« Je mange mes émotions »

On est nombreux.ses à avoir déjà entendu, ou prononcé, cette phrase : « je mange mes émotions ». Elle est souvent dite avec un mélange de culpabilité et d’impuissance. Pourtant, derrière cette idée se cache une réalité plus nuancée : répondre à des envies de manger influencées par nos émotions. C’est ce que l’on appelle les envies de manger émotionnelles.

Et point important : ces comportements sont tout à fait normaux.

Les envies émotionnelles : un comportement naturel

Nos envies de manger ne sont pas uniquement dictées par la faim physique. Elles peuvent aussi être liées à ce que nous ressentons.

Ces envies émotionnelles peuvent apparaître dans des contextes très variés :

  • Émotions agréables : un repas en famille, un anniversaire, une réussite à célébrer… Ici, manger renforce le plaisir et le lien social.
  • Émotions désagréables : stress, tristesse, ennui, colère, fatigue… Dans ces moments, la nourriture peut devenir un moyen rapide de se réconforter ou de se distraire.

Dans les deux cas, il s’agit d’une réponse humaine et compréhensible.

À quoi servent-elles ?

Contrairement à ce que l’on pourrait penser, ces envies ne sont pas « le problème ». Elles ont une fonction utile.

Manger peut :

  • Apaiser temporairement une émotion intense
  • Offrir un moment de pause dans une journée chargée
  • Apporter du réconfort ou du plaisir
  • Créer du lien avec les autres

Autrement dit, la nourriture peut jouer un rôle de régulation émotionnelle.
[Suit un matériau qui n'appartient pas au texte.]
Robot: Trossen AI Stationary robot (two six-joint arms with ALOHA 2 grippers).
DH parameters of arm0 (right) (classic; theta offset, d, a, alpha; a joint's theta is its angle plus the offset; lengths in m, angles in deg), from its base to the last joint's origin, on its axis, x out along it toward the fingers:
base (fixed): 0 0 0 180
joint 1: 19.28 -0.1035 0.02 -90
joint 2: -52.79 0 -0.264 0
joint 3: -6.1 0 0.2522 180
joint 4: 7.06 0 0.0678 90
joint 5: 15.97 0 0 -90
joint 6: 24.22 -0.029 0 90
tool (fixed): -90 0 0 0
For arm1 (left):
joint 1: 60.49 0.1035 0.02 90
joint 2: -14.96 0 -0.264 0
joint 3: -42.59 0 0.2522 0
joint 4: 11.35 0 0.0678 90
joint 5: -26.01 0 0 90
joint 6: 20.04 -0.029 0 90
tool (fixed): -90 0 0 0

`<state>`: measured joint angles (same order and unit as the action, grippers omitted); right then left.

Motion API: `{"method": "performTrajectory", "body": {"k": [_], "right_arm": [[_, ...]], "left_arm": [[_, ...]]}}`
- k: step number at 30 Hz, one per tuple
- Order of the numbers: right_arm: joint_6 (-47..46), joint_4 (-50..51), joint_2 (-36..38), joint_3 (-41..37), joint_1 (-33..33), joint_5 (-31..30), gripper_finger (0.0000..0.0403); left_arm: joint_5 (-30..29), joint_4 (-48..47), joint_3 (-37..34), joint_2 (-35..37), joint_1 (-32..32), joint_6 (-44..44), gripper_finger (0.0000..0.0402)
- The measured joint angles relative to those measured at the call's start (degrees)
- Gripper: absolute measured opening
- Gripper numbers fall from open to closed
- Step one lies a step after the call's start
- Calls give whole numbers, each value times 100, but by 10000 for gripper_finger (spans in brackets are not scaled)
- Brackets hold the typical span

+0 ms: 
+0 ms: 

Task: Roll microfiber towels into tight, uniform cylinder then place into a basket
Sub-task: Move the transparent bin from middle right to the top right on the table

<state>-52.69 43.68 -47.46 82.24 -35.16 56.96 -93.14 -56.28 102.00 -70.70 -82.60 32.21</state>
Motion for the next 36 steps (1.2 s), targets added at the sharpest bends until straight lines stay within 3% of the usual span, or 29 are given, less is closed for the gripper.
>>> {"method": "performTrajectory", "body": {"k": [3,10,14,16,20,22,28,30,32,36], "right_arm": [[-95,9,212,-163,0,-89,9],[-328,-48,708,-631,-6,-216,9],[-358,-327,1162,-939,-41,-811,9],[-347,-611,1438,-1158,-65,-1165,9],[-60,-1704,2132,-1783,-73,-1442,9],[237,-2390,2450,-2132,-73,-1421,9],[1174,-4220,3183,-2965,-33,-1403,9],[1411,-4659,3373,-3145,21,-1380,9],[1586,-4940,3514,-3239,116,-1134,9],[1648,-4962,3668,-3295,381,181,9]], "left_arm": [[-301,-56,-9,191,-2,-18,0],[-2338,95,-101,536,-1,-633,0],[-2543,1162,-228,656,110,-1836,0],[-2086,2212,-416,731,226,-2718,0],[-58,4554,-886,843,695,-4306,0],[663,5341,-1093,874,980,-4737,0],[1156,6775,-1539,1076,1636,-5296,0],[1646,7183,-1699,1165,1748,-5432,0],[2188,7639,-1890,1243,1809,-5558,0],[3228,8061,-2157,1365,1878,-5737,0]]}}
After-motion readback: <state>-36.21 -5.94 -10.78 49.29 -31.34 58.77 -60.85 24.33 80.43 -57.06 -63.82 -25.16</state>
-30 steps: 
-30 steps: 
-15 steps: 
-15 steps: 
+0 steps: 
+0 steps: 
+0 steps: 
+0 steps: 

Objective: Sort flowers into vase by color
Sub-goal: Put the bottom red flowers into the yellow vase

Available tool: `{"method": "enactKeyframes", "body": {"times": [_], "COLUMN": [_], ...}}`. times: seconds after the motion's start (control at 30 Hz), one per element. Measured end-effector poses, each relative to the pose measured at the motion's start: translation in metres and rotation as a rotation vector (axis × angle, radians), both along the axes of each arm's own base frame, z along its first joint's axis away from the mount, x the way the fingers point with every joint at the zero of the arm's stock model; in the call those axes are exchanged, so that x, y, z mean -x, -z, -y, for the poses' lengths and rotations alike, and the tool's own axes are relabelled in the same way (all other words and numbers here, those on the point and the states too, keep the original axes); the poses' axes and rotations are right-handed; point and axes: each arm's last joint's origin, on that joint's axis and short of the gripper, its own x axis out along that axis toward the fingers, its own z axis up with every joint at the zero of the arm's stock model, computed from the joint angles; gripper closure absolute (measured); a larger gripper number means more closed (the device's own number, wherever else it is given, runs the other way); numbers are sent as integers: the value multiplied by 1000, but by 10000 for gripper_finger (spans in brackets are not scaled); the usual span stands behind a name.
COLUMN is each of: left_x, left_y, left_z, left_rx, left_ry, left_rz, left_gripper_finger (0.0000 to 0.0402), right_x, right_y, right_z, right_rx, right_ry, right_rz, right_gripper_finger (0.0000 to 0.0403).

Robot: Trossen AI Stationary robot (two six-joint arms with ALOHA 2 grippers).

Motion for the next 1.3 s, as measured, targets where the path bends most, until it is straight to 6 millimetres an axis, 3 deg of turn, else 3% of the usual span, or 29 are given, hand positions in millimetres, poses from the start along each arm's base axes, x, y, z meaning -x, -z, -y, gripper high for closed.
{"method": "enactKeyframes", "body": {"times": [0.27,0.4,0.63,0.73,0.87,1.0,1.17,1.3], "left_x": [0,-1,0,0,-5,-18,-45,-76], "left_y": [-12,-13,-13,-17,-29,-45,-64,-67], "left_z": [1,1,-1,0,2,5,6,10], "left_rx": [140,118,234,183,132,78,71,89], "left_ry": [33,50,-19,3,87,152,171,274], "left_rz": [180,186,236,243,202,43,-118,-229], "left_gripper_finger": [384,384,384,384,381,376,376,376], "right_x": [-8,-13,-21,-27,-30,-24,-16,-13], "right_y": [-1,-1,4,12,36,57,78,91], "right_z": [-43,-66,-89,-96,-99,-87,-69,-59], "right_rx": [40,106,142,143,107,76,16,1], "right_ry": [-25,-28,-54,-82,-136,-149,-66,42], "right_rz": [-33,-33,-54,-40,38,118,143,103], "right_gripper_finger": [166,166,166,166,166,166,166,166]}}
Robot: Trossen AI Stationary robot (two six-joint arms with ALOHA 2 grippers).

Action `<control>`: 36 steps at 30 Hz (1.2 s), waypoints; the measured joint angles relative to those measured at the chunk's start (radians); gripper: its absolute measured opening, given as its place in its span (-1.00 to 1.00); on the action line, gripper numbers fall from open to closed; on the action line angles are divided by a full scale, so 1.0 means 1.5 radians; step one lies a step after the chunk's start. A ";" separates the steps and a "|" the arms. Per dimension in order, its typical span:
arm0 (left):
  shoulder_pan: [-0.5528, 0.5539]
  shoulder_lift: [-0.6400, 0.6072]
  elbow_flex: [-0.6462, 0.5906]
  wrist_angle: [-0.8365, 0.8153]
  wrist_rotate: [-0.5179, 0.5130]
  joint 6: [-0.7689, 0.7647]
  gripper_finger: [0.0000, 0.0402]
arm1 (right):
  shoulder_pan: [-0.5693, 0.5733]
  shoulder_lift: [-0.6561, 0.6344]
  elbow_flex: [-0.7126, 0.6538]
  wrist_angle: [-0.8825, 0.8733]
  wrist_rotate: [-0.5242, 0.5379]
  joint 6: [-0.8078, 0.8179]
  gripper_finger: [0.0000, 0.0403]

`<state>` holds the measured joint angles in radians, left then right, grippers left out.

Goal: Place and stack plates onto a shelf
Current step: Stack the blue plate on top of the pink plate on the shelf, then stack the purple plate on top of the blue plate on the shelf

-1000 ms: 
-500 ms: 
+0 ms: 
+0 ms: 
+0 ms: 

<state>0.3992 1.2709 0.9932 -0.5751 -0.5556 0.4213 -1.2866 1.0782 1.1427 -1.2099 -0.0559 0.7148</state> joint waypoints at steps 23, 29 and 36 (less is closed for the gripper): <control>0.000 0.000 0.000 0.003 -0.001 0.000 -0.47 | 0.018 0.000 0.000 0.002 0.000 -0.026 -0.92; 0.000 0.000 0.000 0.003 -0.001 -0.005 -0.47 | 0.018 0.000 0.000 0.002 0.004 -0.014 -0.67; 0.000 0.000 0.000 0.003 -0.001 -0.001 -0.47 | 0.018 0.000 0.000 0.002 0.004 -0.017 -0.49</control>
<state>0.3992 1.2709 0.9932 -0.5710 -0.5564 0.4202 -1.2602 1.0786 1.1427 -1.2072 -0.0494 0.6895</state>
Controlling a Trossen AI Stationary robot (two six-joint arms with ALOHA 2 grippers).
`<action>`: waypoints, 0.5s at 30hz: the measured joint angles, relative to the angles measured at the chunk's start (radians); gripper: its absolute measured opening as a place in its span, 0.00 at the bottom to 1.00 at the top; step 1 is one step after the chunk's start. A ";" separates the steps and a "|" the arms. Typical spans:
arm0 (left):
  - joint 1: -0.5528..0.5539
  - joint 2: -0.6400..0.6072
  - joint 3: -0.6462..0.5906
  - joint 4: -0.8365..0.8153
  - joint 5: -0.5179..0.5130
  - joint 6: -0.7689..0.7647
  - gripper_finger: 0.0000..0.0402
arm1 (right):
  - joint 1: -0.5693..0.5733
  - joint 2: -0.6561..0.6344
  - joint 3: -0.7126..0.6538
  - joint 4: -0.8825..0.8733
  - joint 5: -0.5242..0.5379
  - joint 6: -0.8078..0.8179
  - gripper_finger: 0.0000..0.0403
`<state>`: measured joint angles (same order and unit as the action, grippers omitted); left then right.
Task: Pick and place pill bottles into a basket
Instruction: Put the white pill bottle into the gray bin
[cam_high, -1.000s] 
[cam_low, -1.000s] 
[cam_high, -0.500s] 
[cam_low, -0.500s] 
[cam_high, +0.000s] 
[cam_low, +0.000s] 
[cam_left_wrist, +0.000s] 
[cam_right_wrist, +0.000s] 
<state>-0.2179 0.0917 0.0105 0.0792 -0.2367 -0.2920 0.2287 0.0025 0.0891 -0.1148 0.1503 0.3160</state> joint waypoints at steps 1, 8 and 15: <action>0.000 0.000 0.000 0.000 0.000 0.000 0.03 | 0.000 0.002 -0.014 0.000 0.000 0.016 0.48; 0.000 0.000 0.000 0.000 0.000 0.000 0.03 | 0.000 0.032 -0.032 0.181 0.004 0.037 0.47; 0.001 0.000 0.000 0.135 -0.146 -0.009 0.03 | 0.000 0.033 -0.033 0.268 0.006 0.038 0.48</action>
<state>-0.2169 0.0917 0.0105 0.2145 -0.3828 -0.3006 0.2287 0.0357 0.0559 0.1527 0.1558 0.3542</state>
Et c’est quelque chose que notre cerveau apprend très tôt.

Quand cela devient dérangeant

Là où cela peut devenir compliqué, c’est lorsque ces envies deviennent très fréquentes ou automatiques.

Par exemple :

  • Craquer tous les soirs après une journée stressante
  • Grignoter dès qu’un inconfort émotionnel apparaît
  • Avoir l’impression de perdre le contrôle régulièrement

Dans ces situations, la nourriture n’est plus seulement un soutien ponctuel, mais devient une réponse systématique, parfois au détriment d’autres besoins.

Le problème n’est donc pas l’émotion… mais le fait de ne disposer que d’un seul outil pour y faire face.

Comprendre plutôt que contrôler

Chercher à arrêter ces comportements à tout prix fonctionne rarement. Cela peut même renforcer la frustration.

Une approche plus efficace consiste à agir à la source :

  • Prendre le temps de se poser
  • Identifier ce que l’on ressent réellement
  • Mettre des mots sur l’émotion
  • Accepter cette émotion : « elle est désagréable mais présente donc je dois la vivre »

Se poser quelques questions simples peut aider :

  • De quoi ai-je vraiment besoin là, tout de suite ?
  • Est-ce de la faim… ou autre chose ?
  • Quelle émotion est présente ?

Développer d’autres outils

L’idée n’est pas de supprimer la nourriture comme réponse émotionnelle, mais d’élargir sa boîte à outils.

Selon les personnes et les situations, cela peut être :

  • Aller prendre l’air quelques minutes
  • Écrire ce que l’on ressent
  • Appeler quelqu’un
  • Se reposer
  • Bouger son corps
  • Respirer profondément

Ces alternatives permettent d’apaiser la tempête émotionnelle autrement… et parfois de revenir ensuite à la nourriture de manière plus sereine et consciente.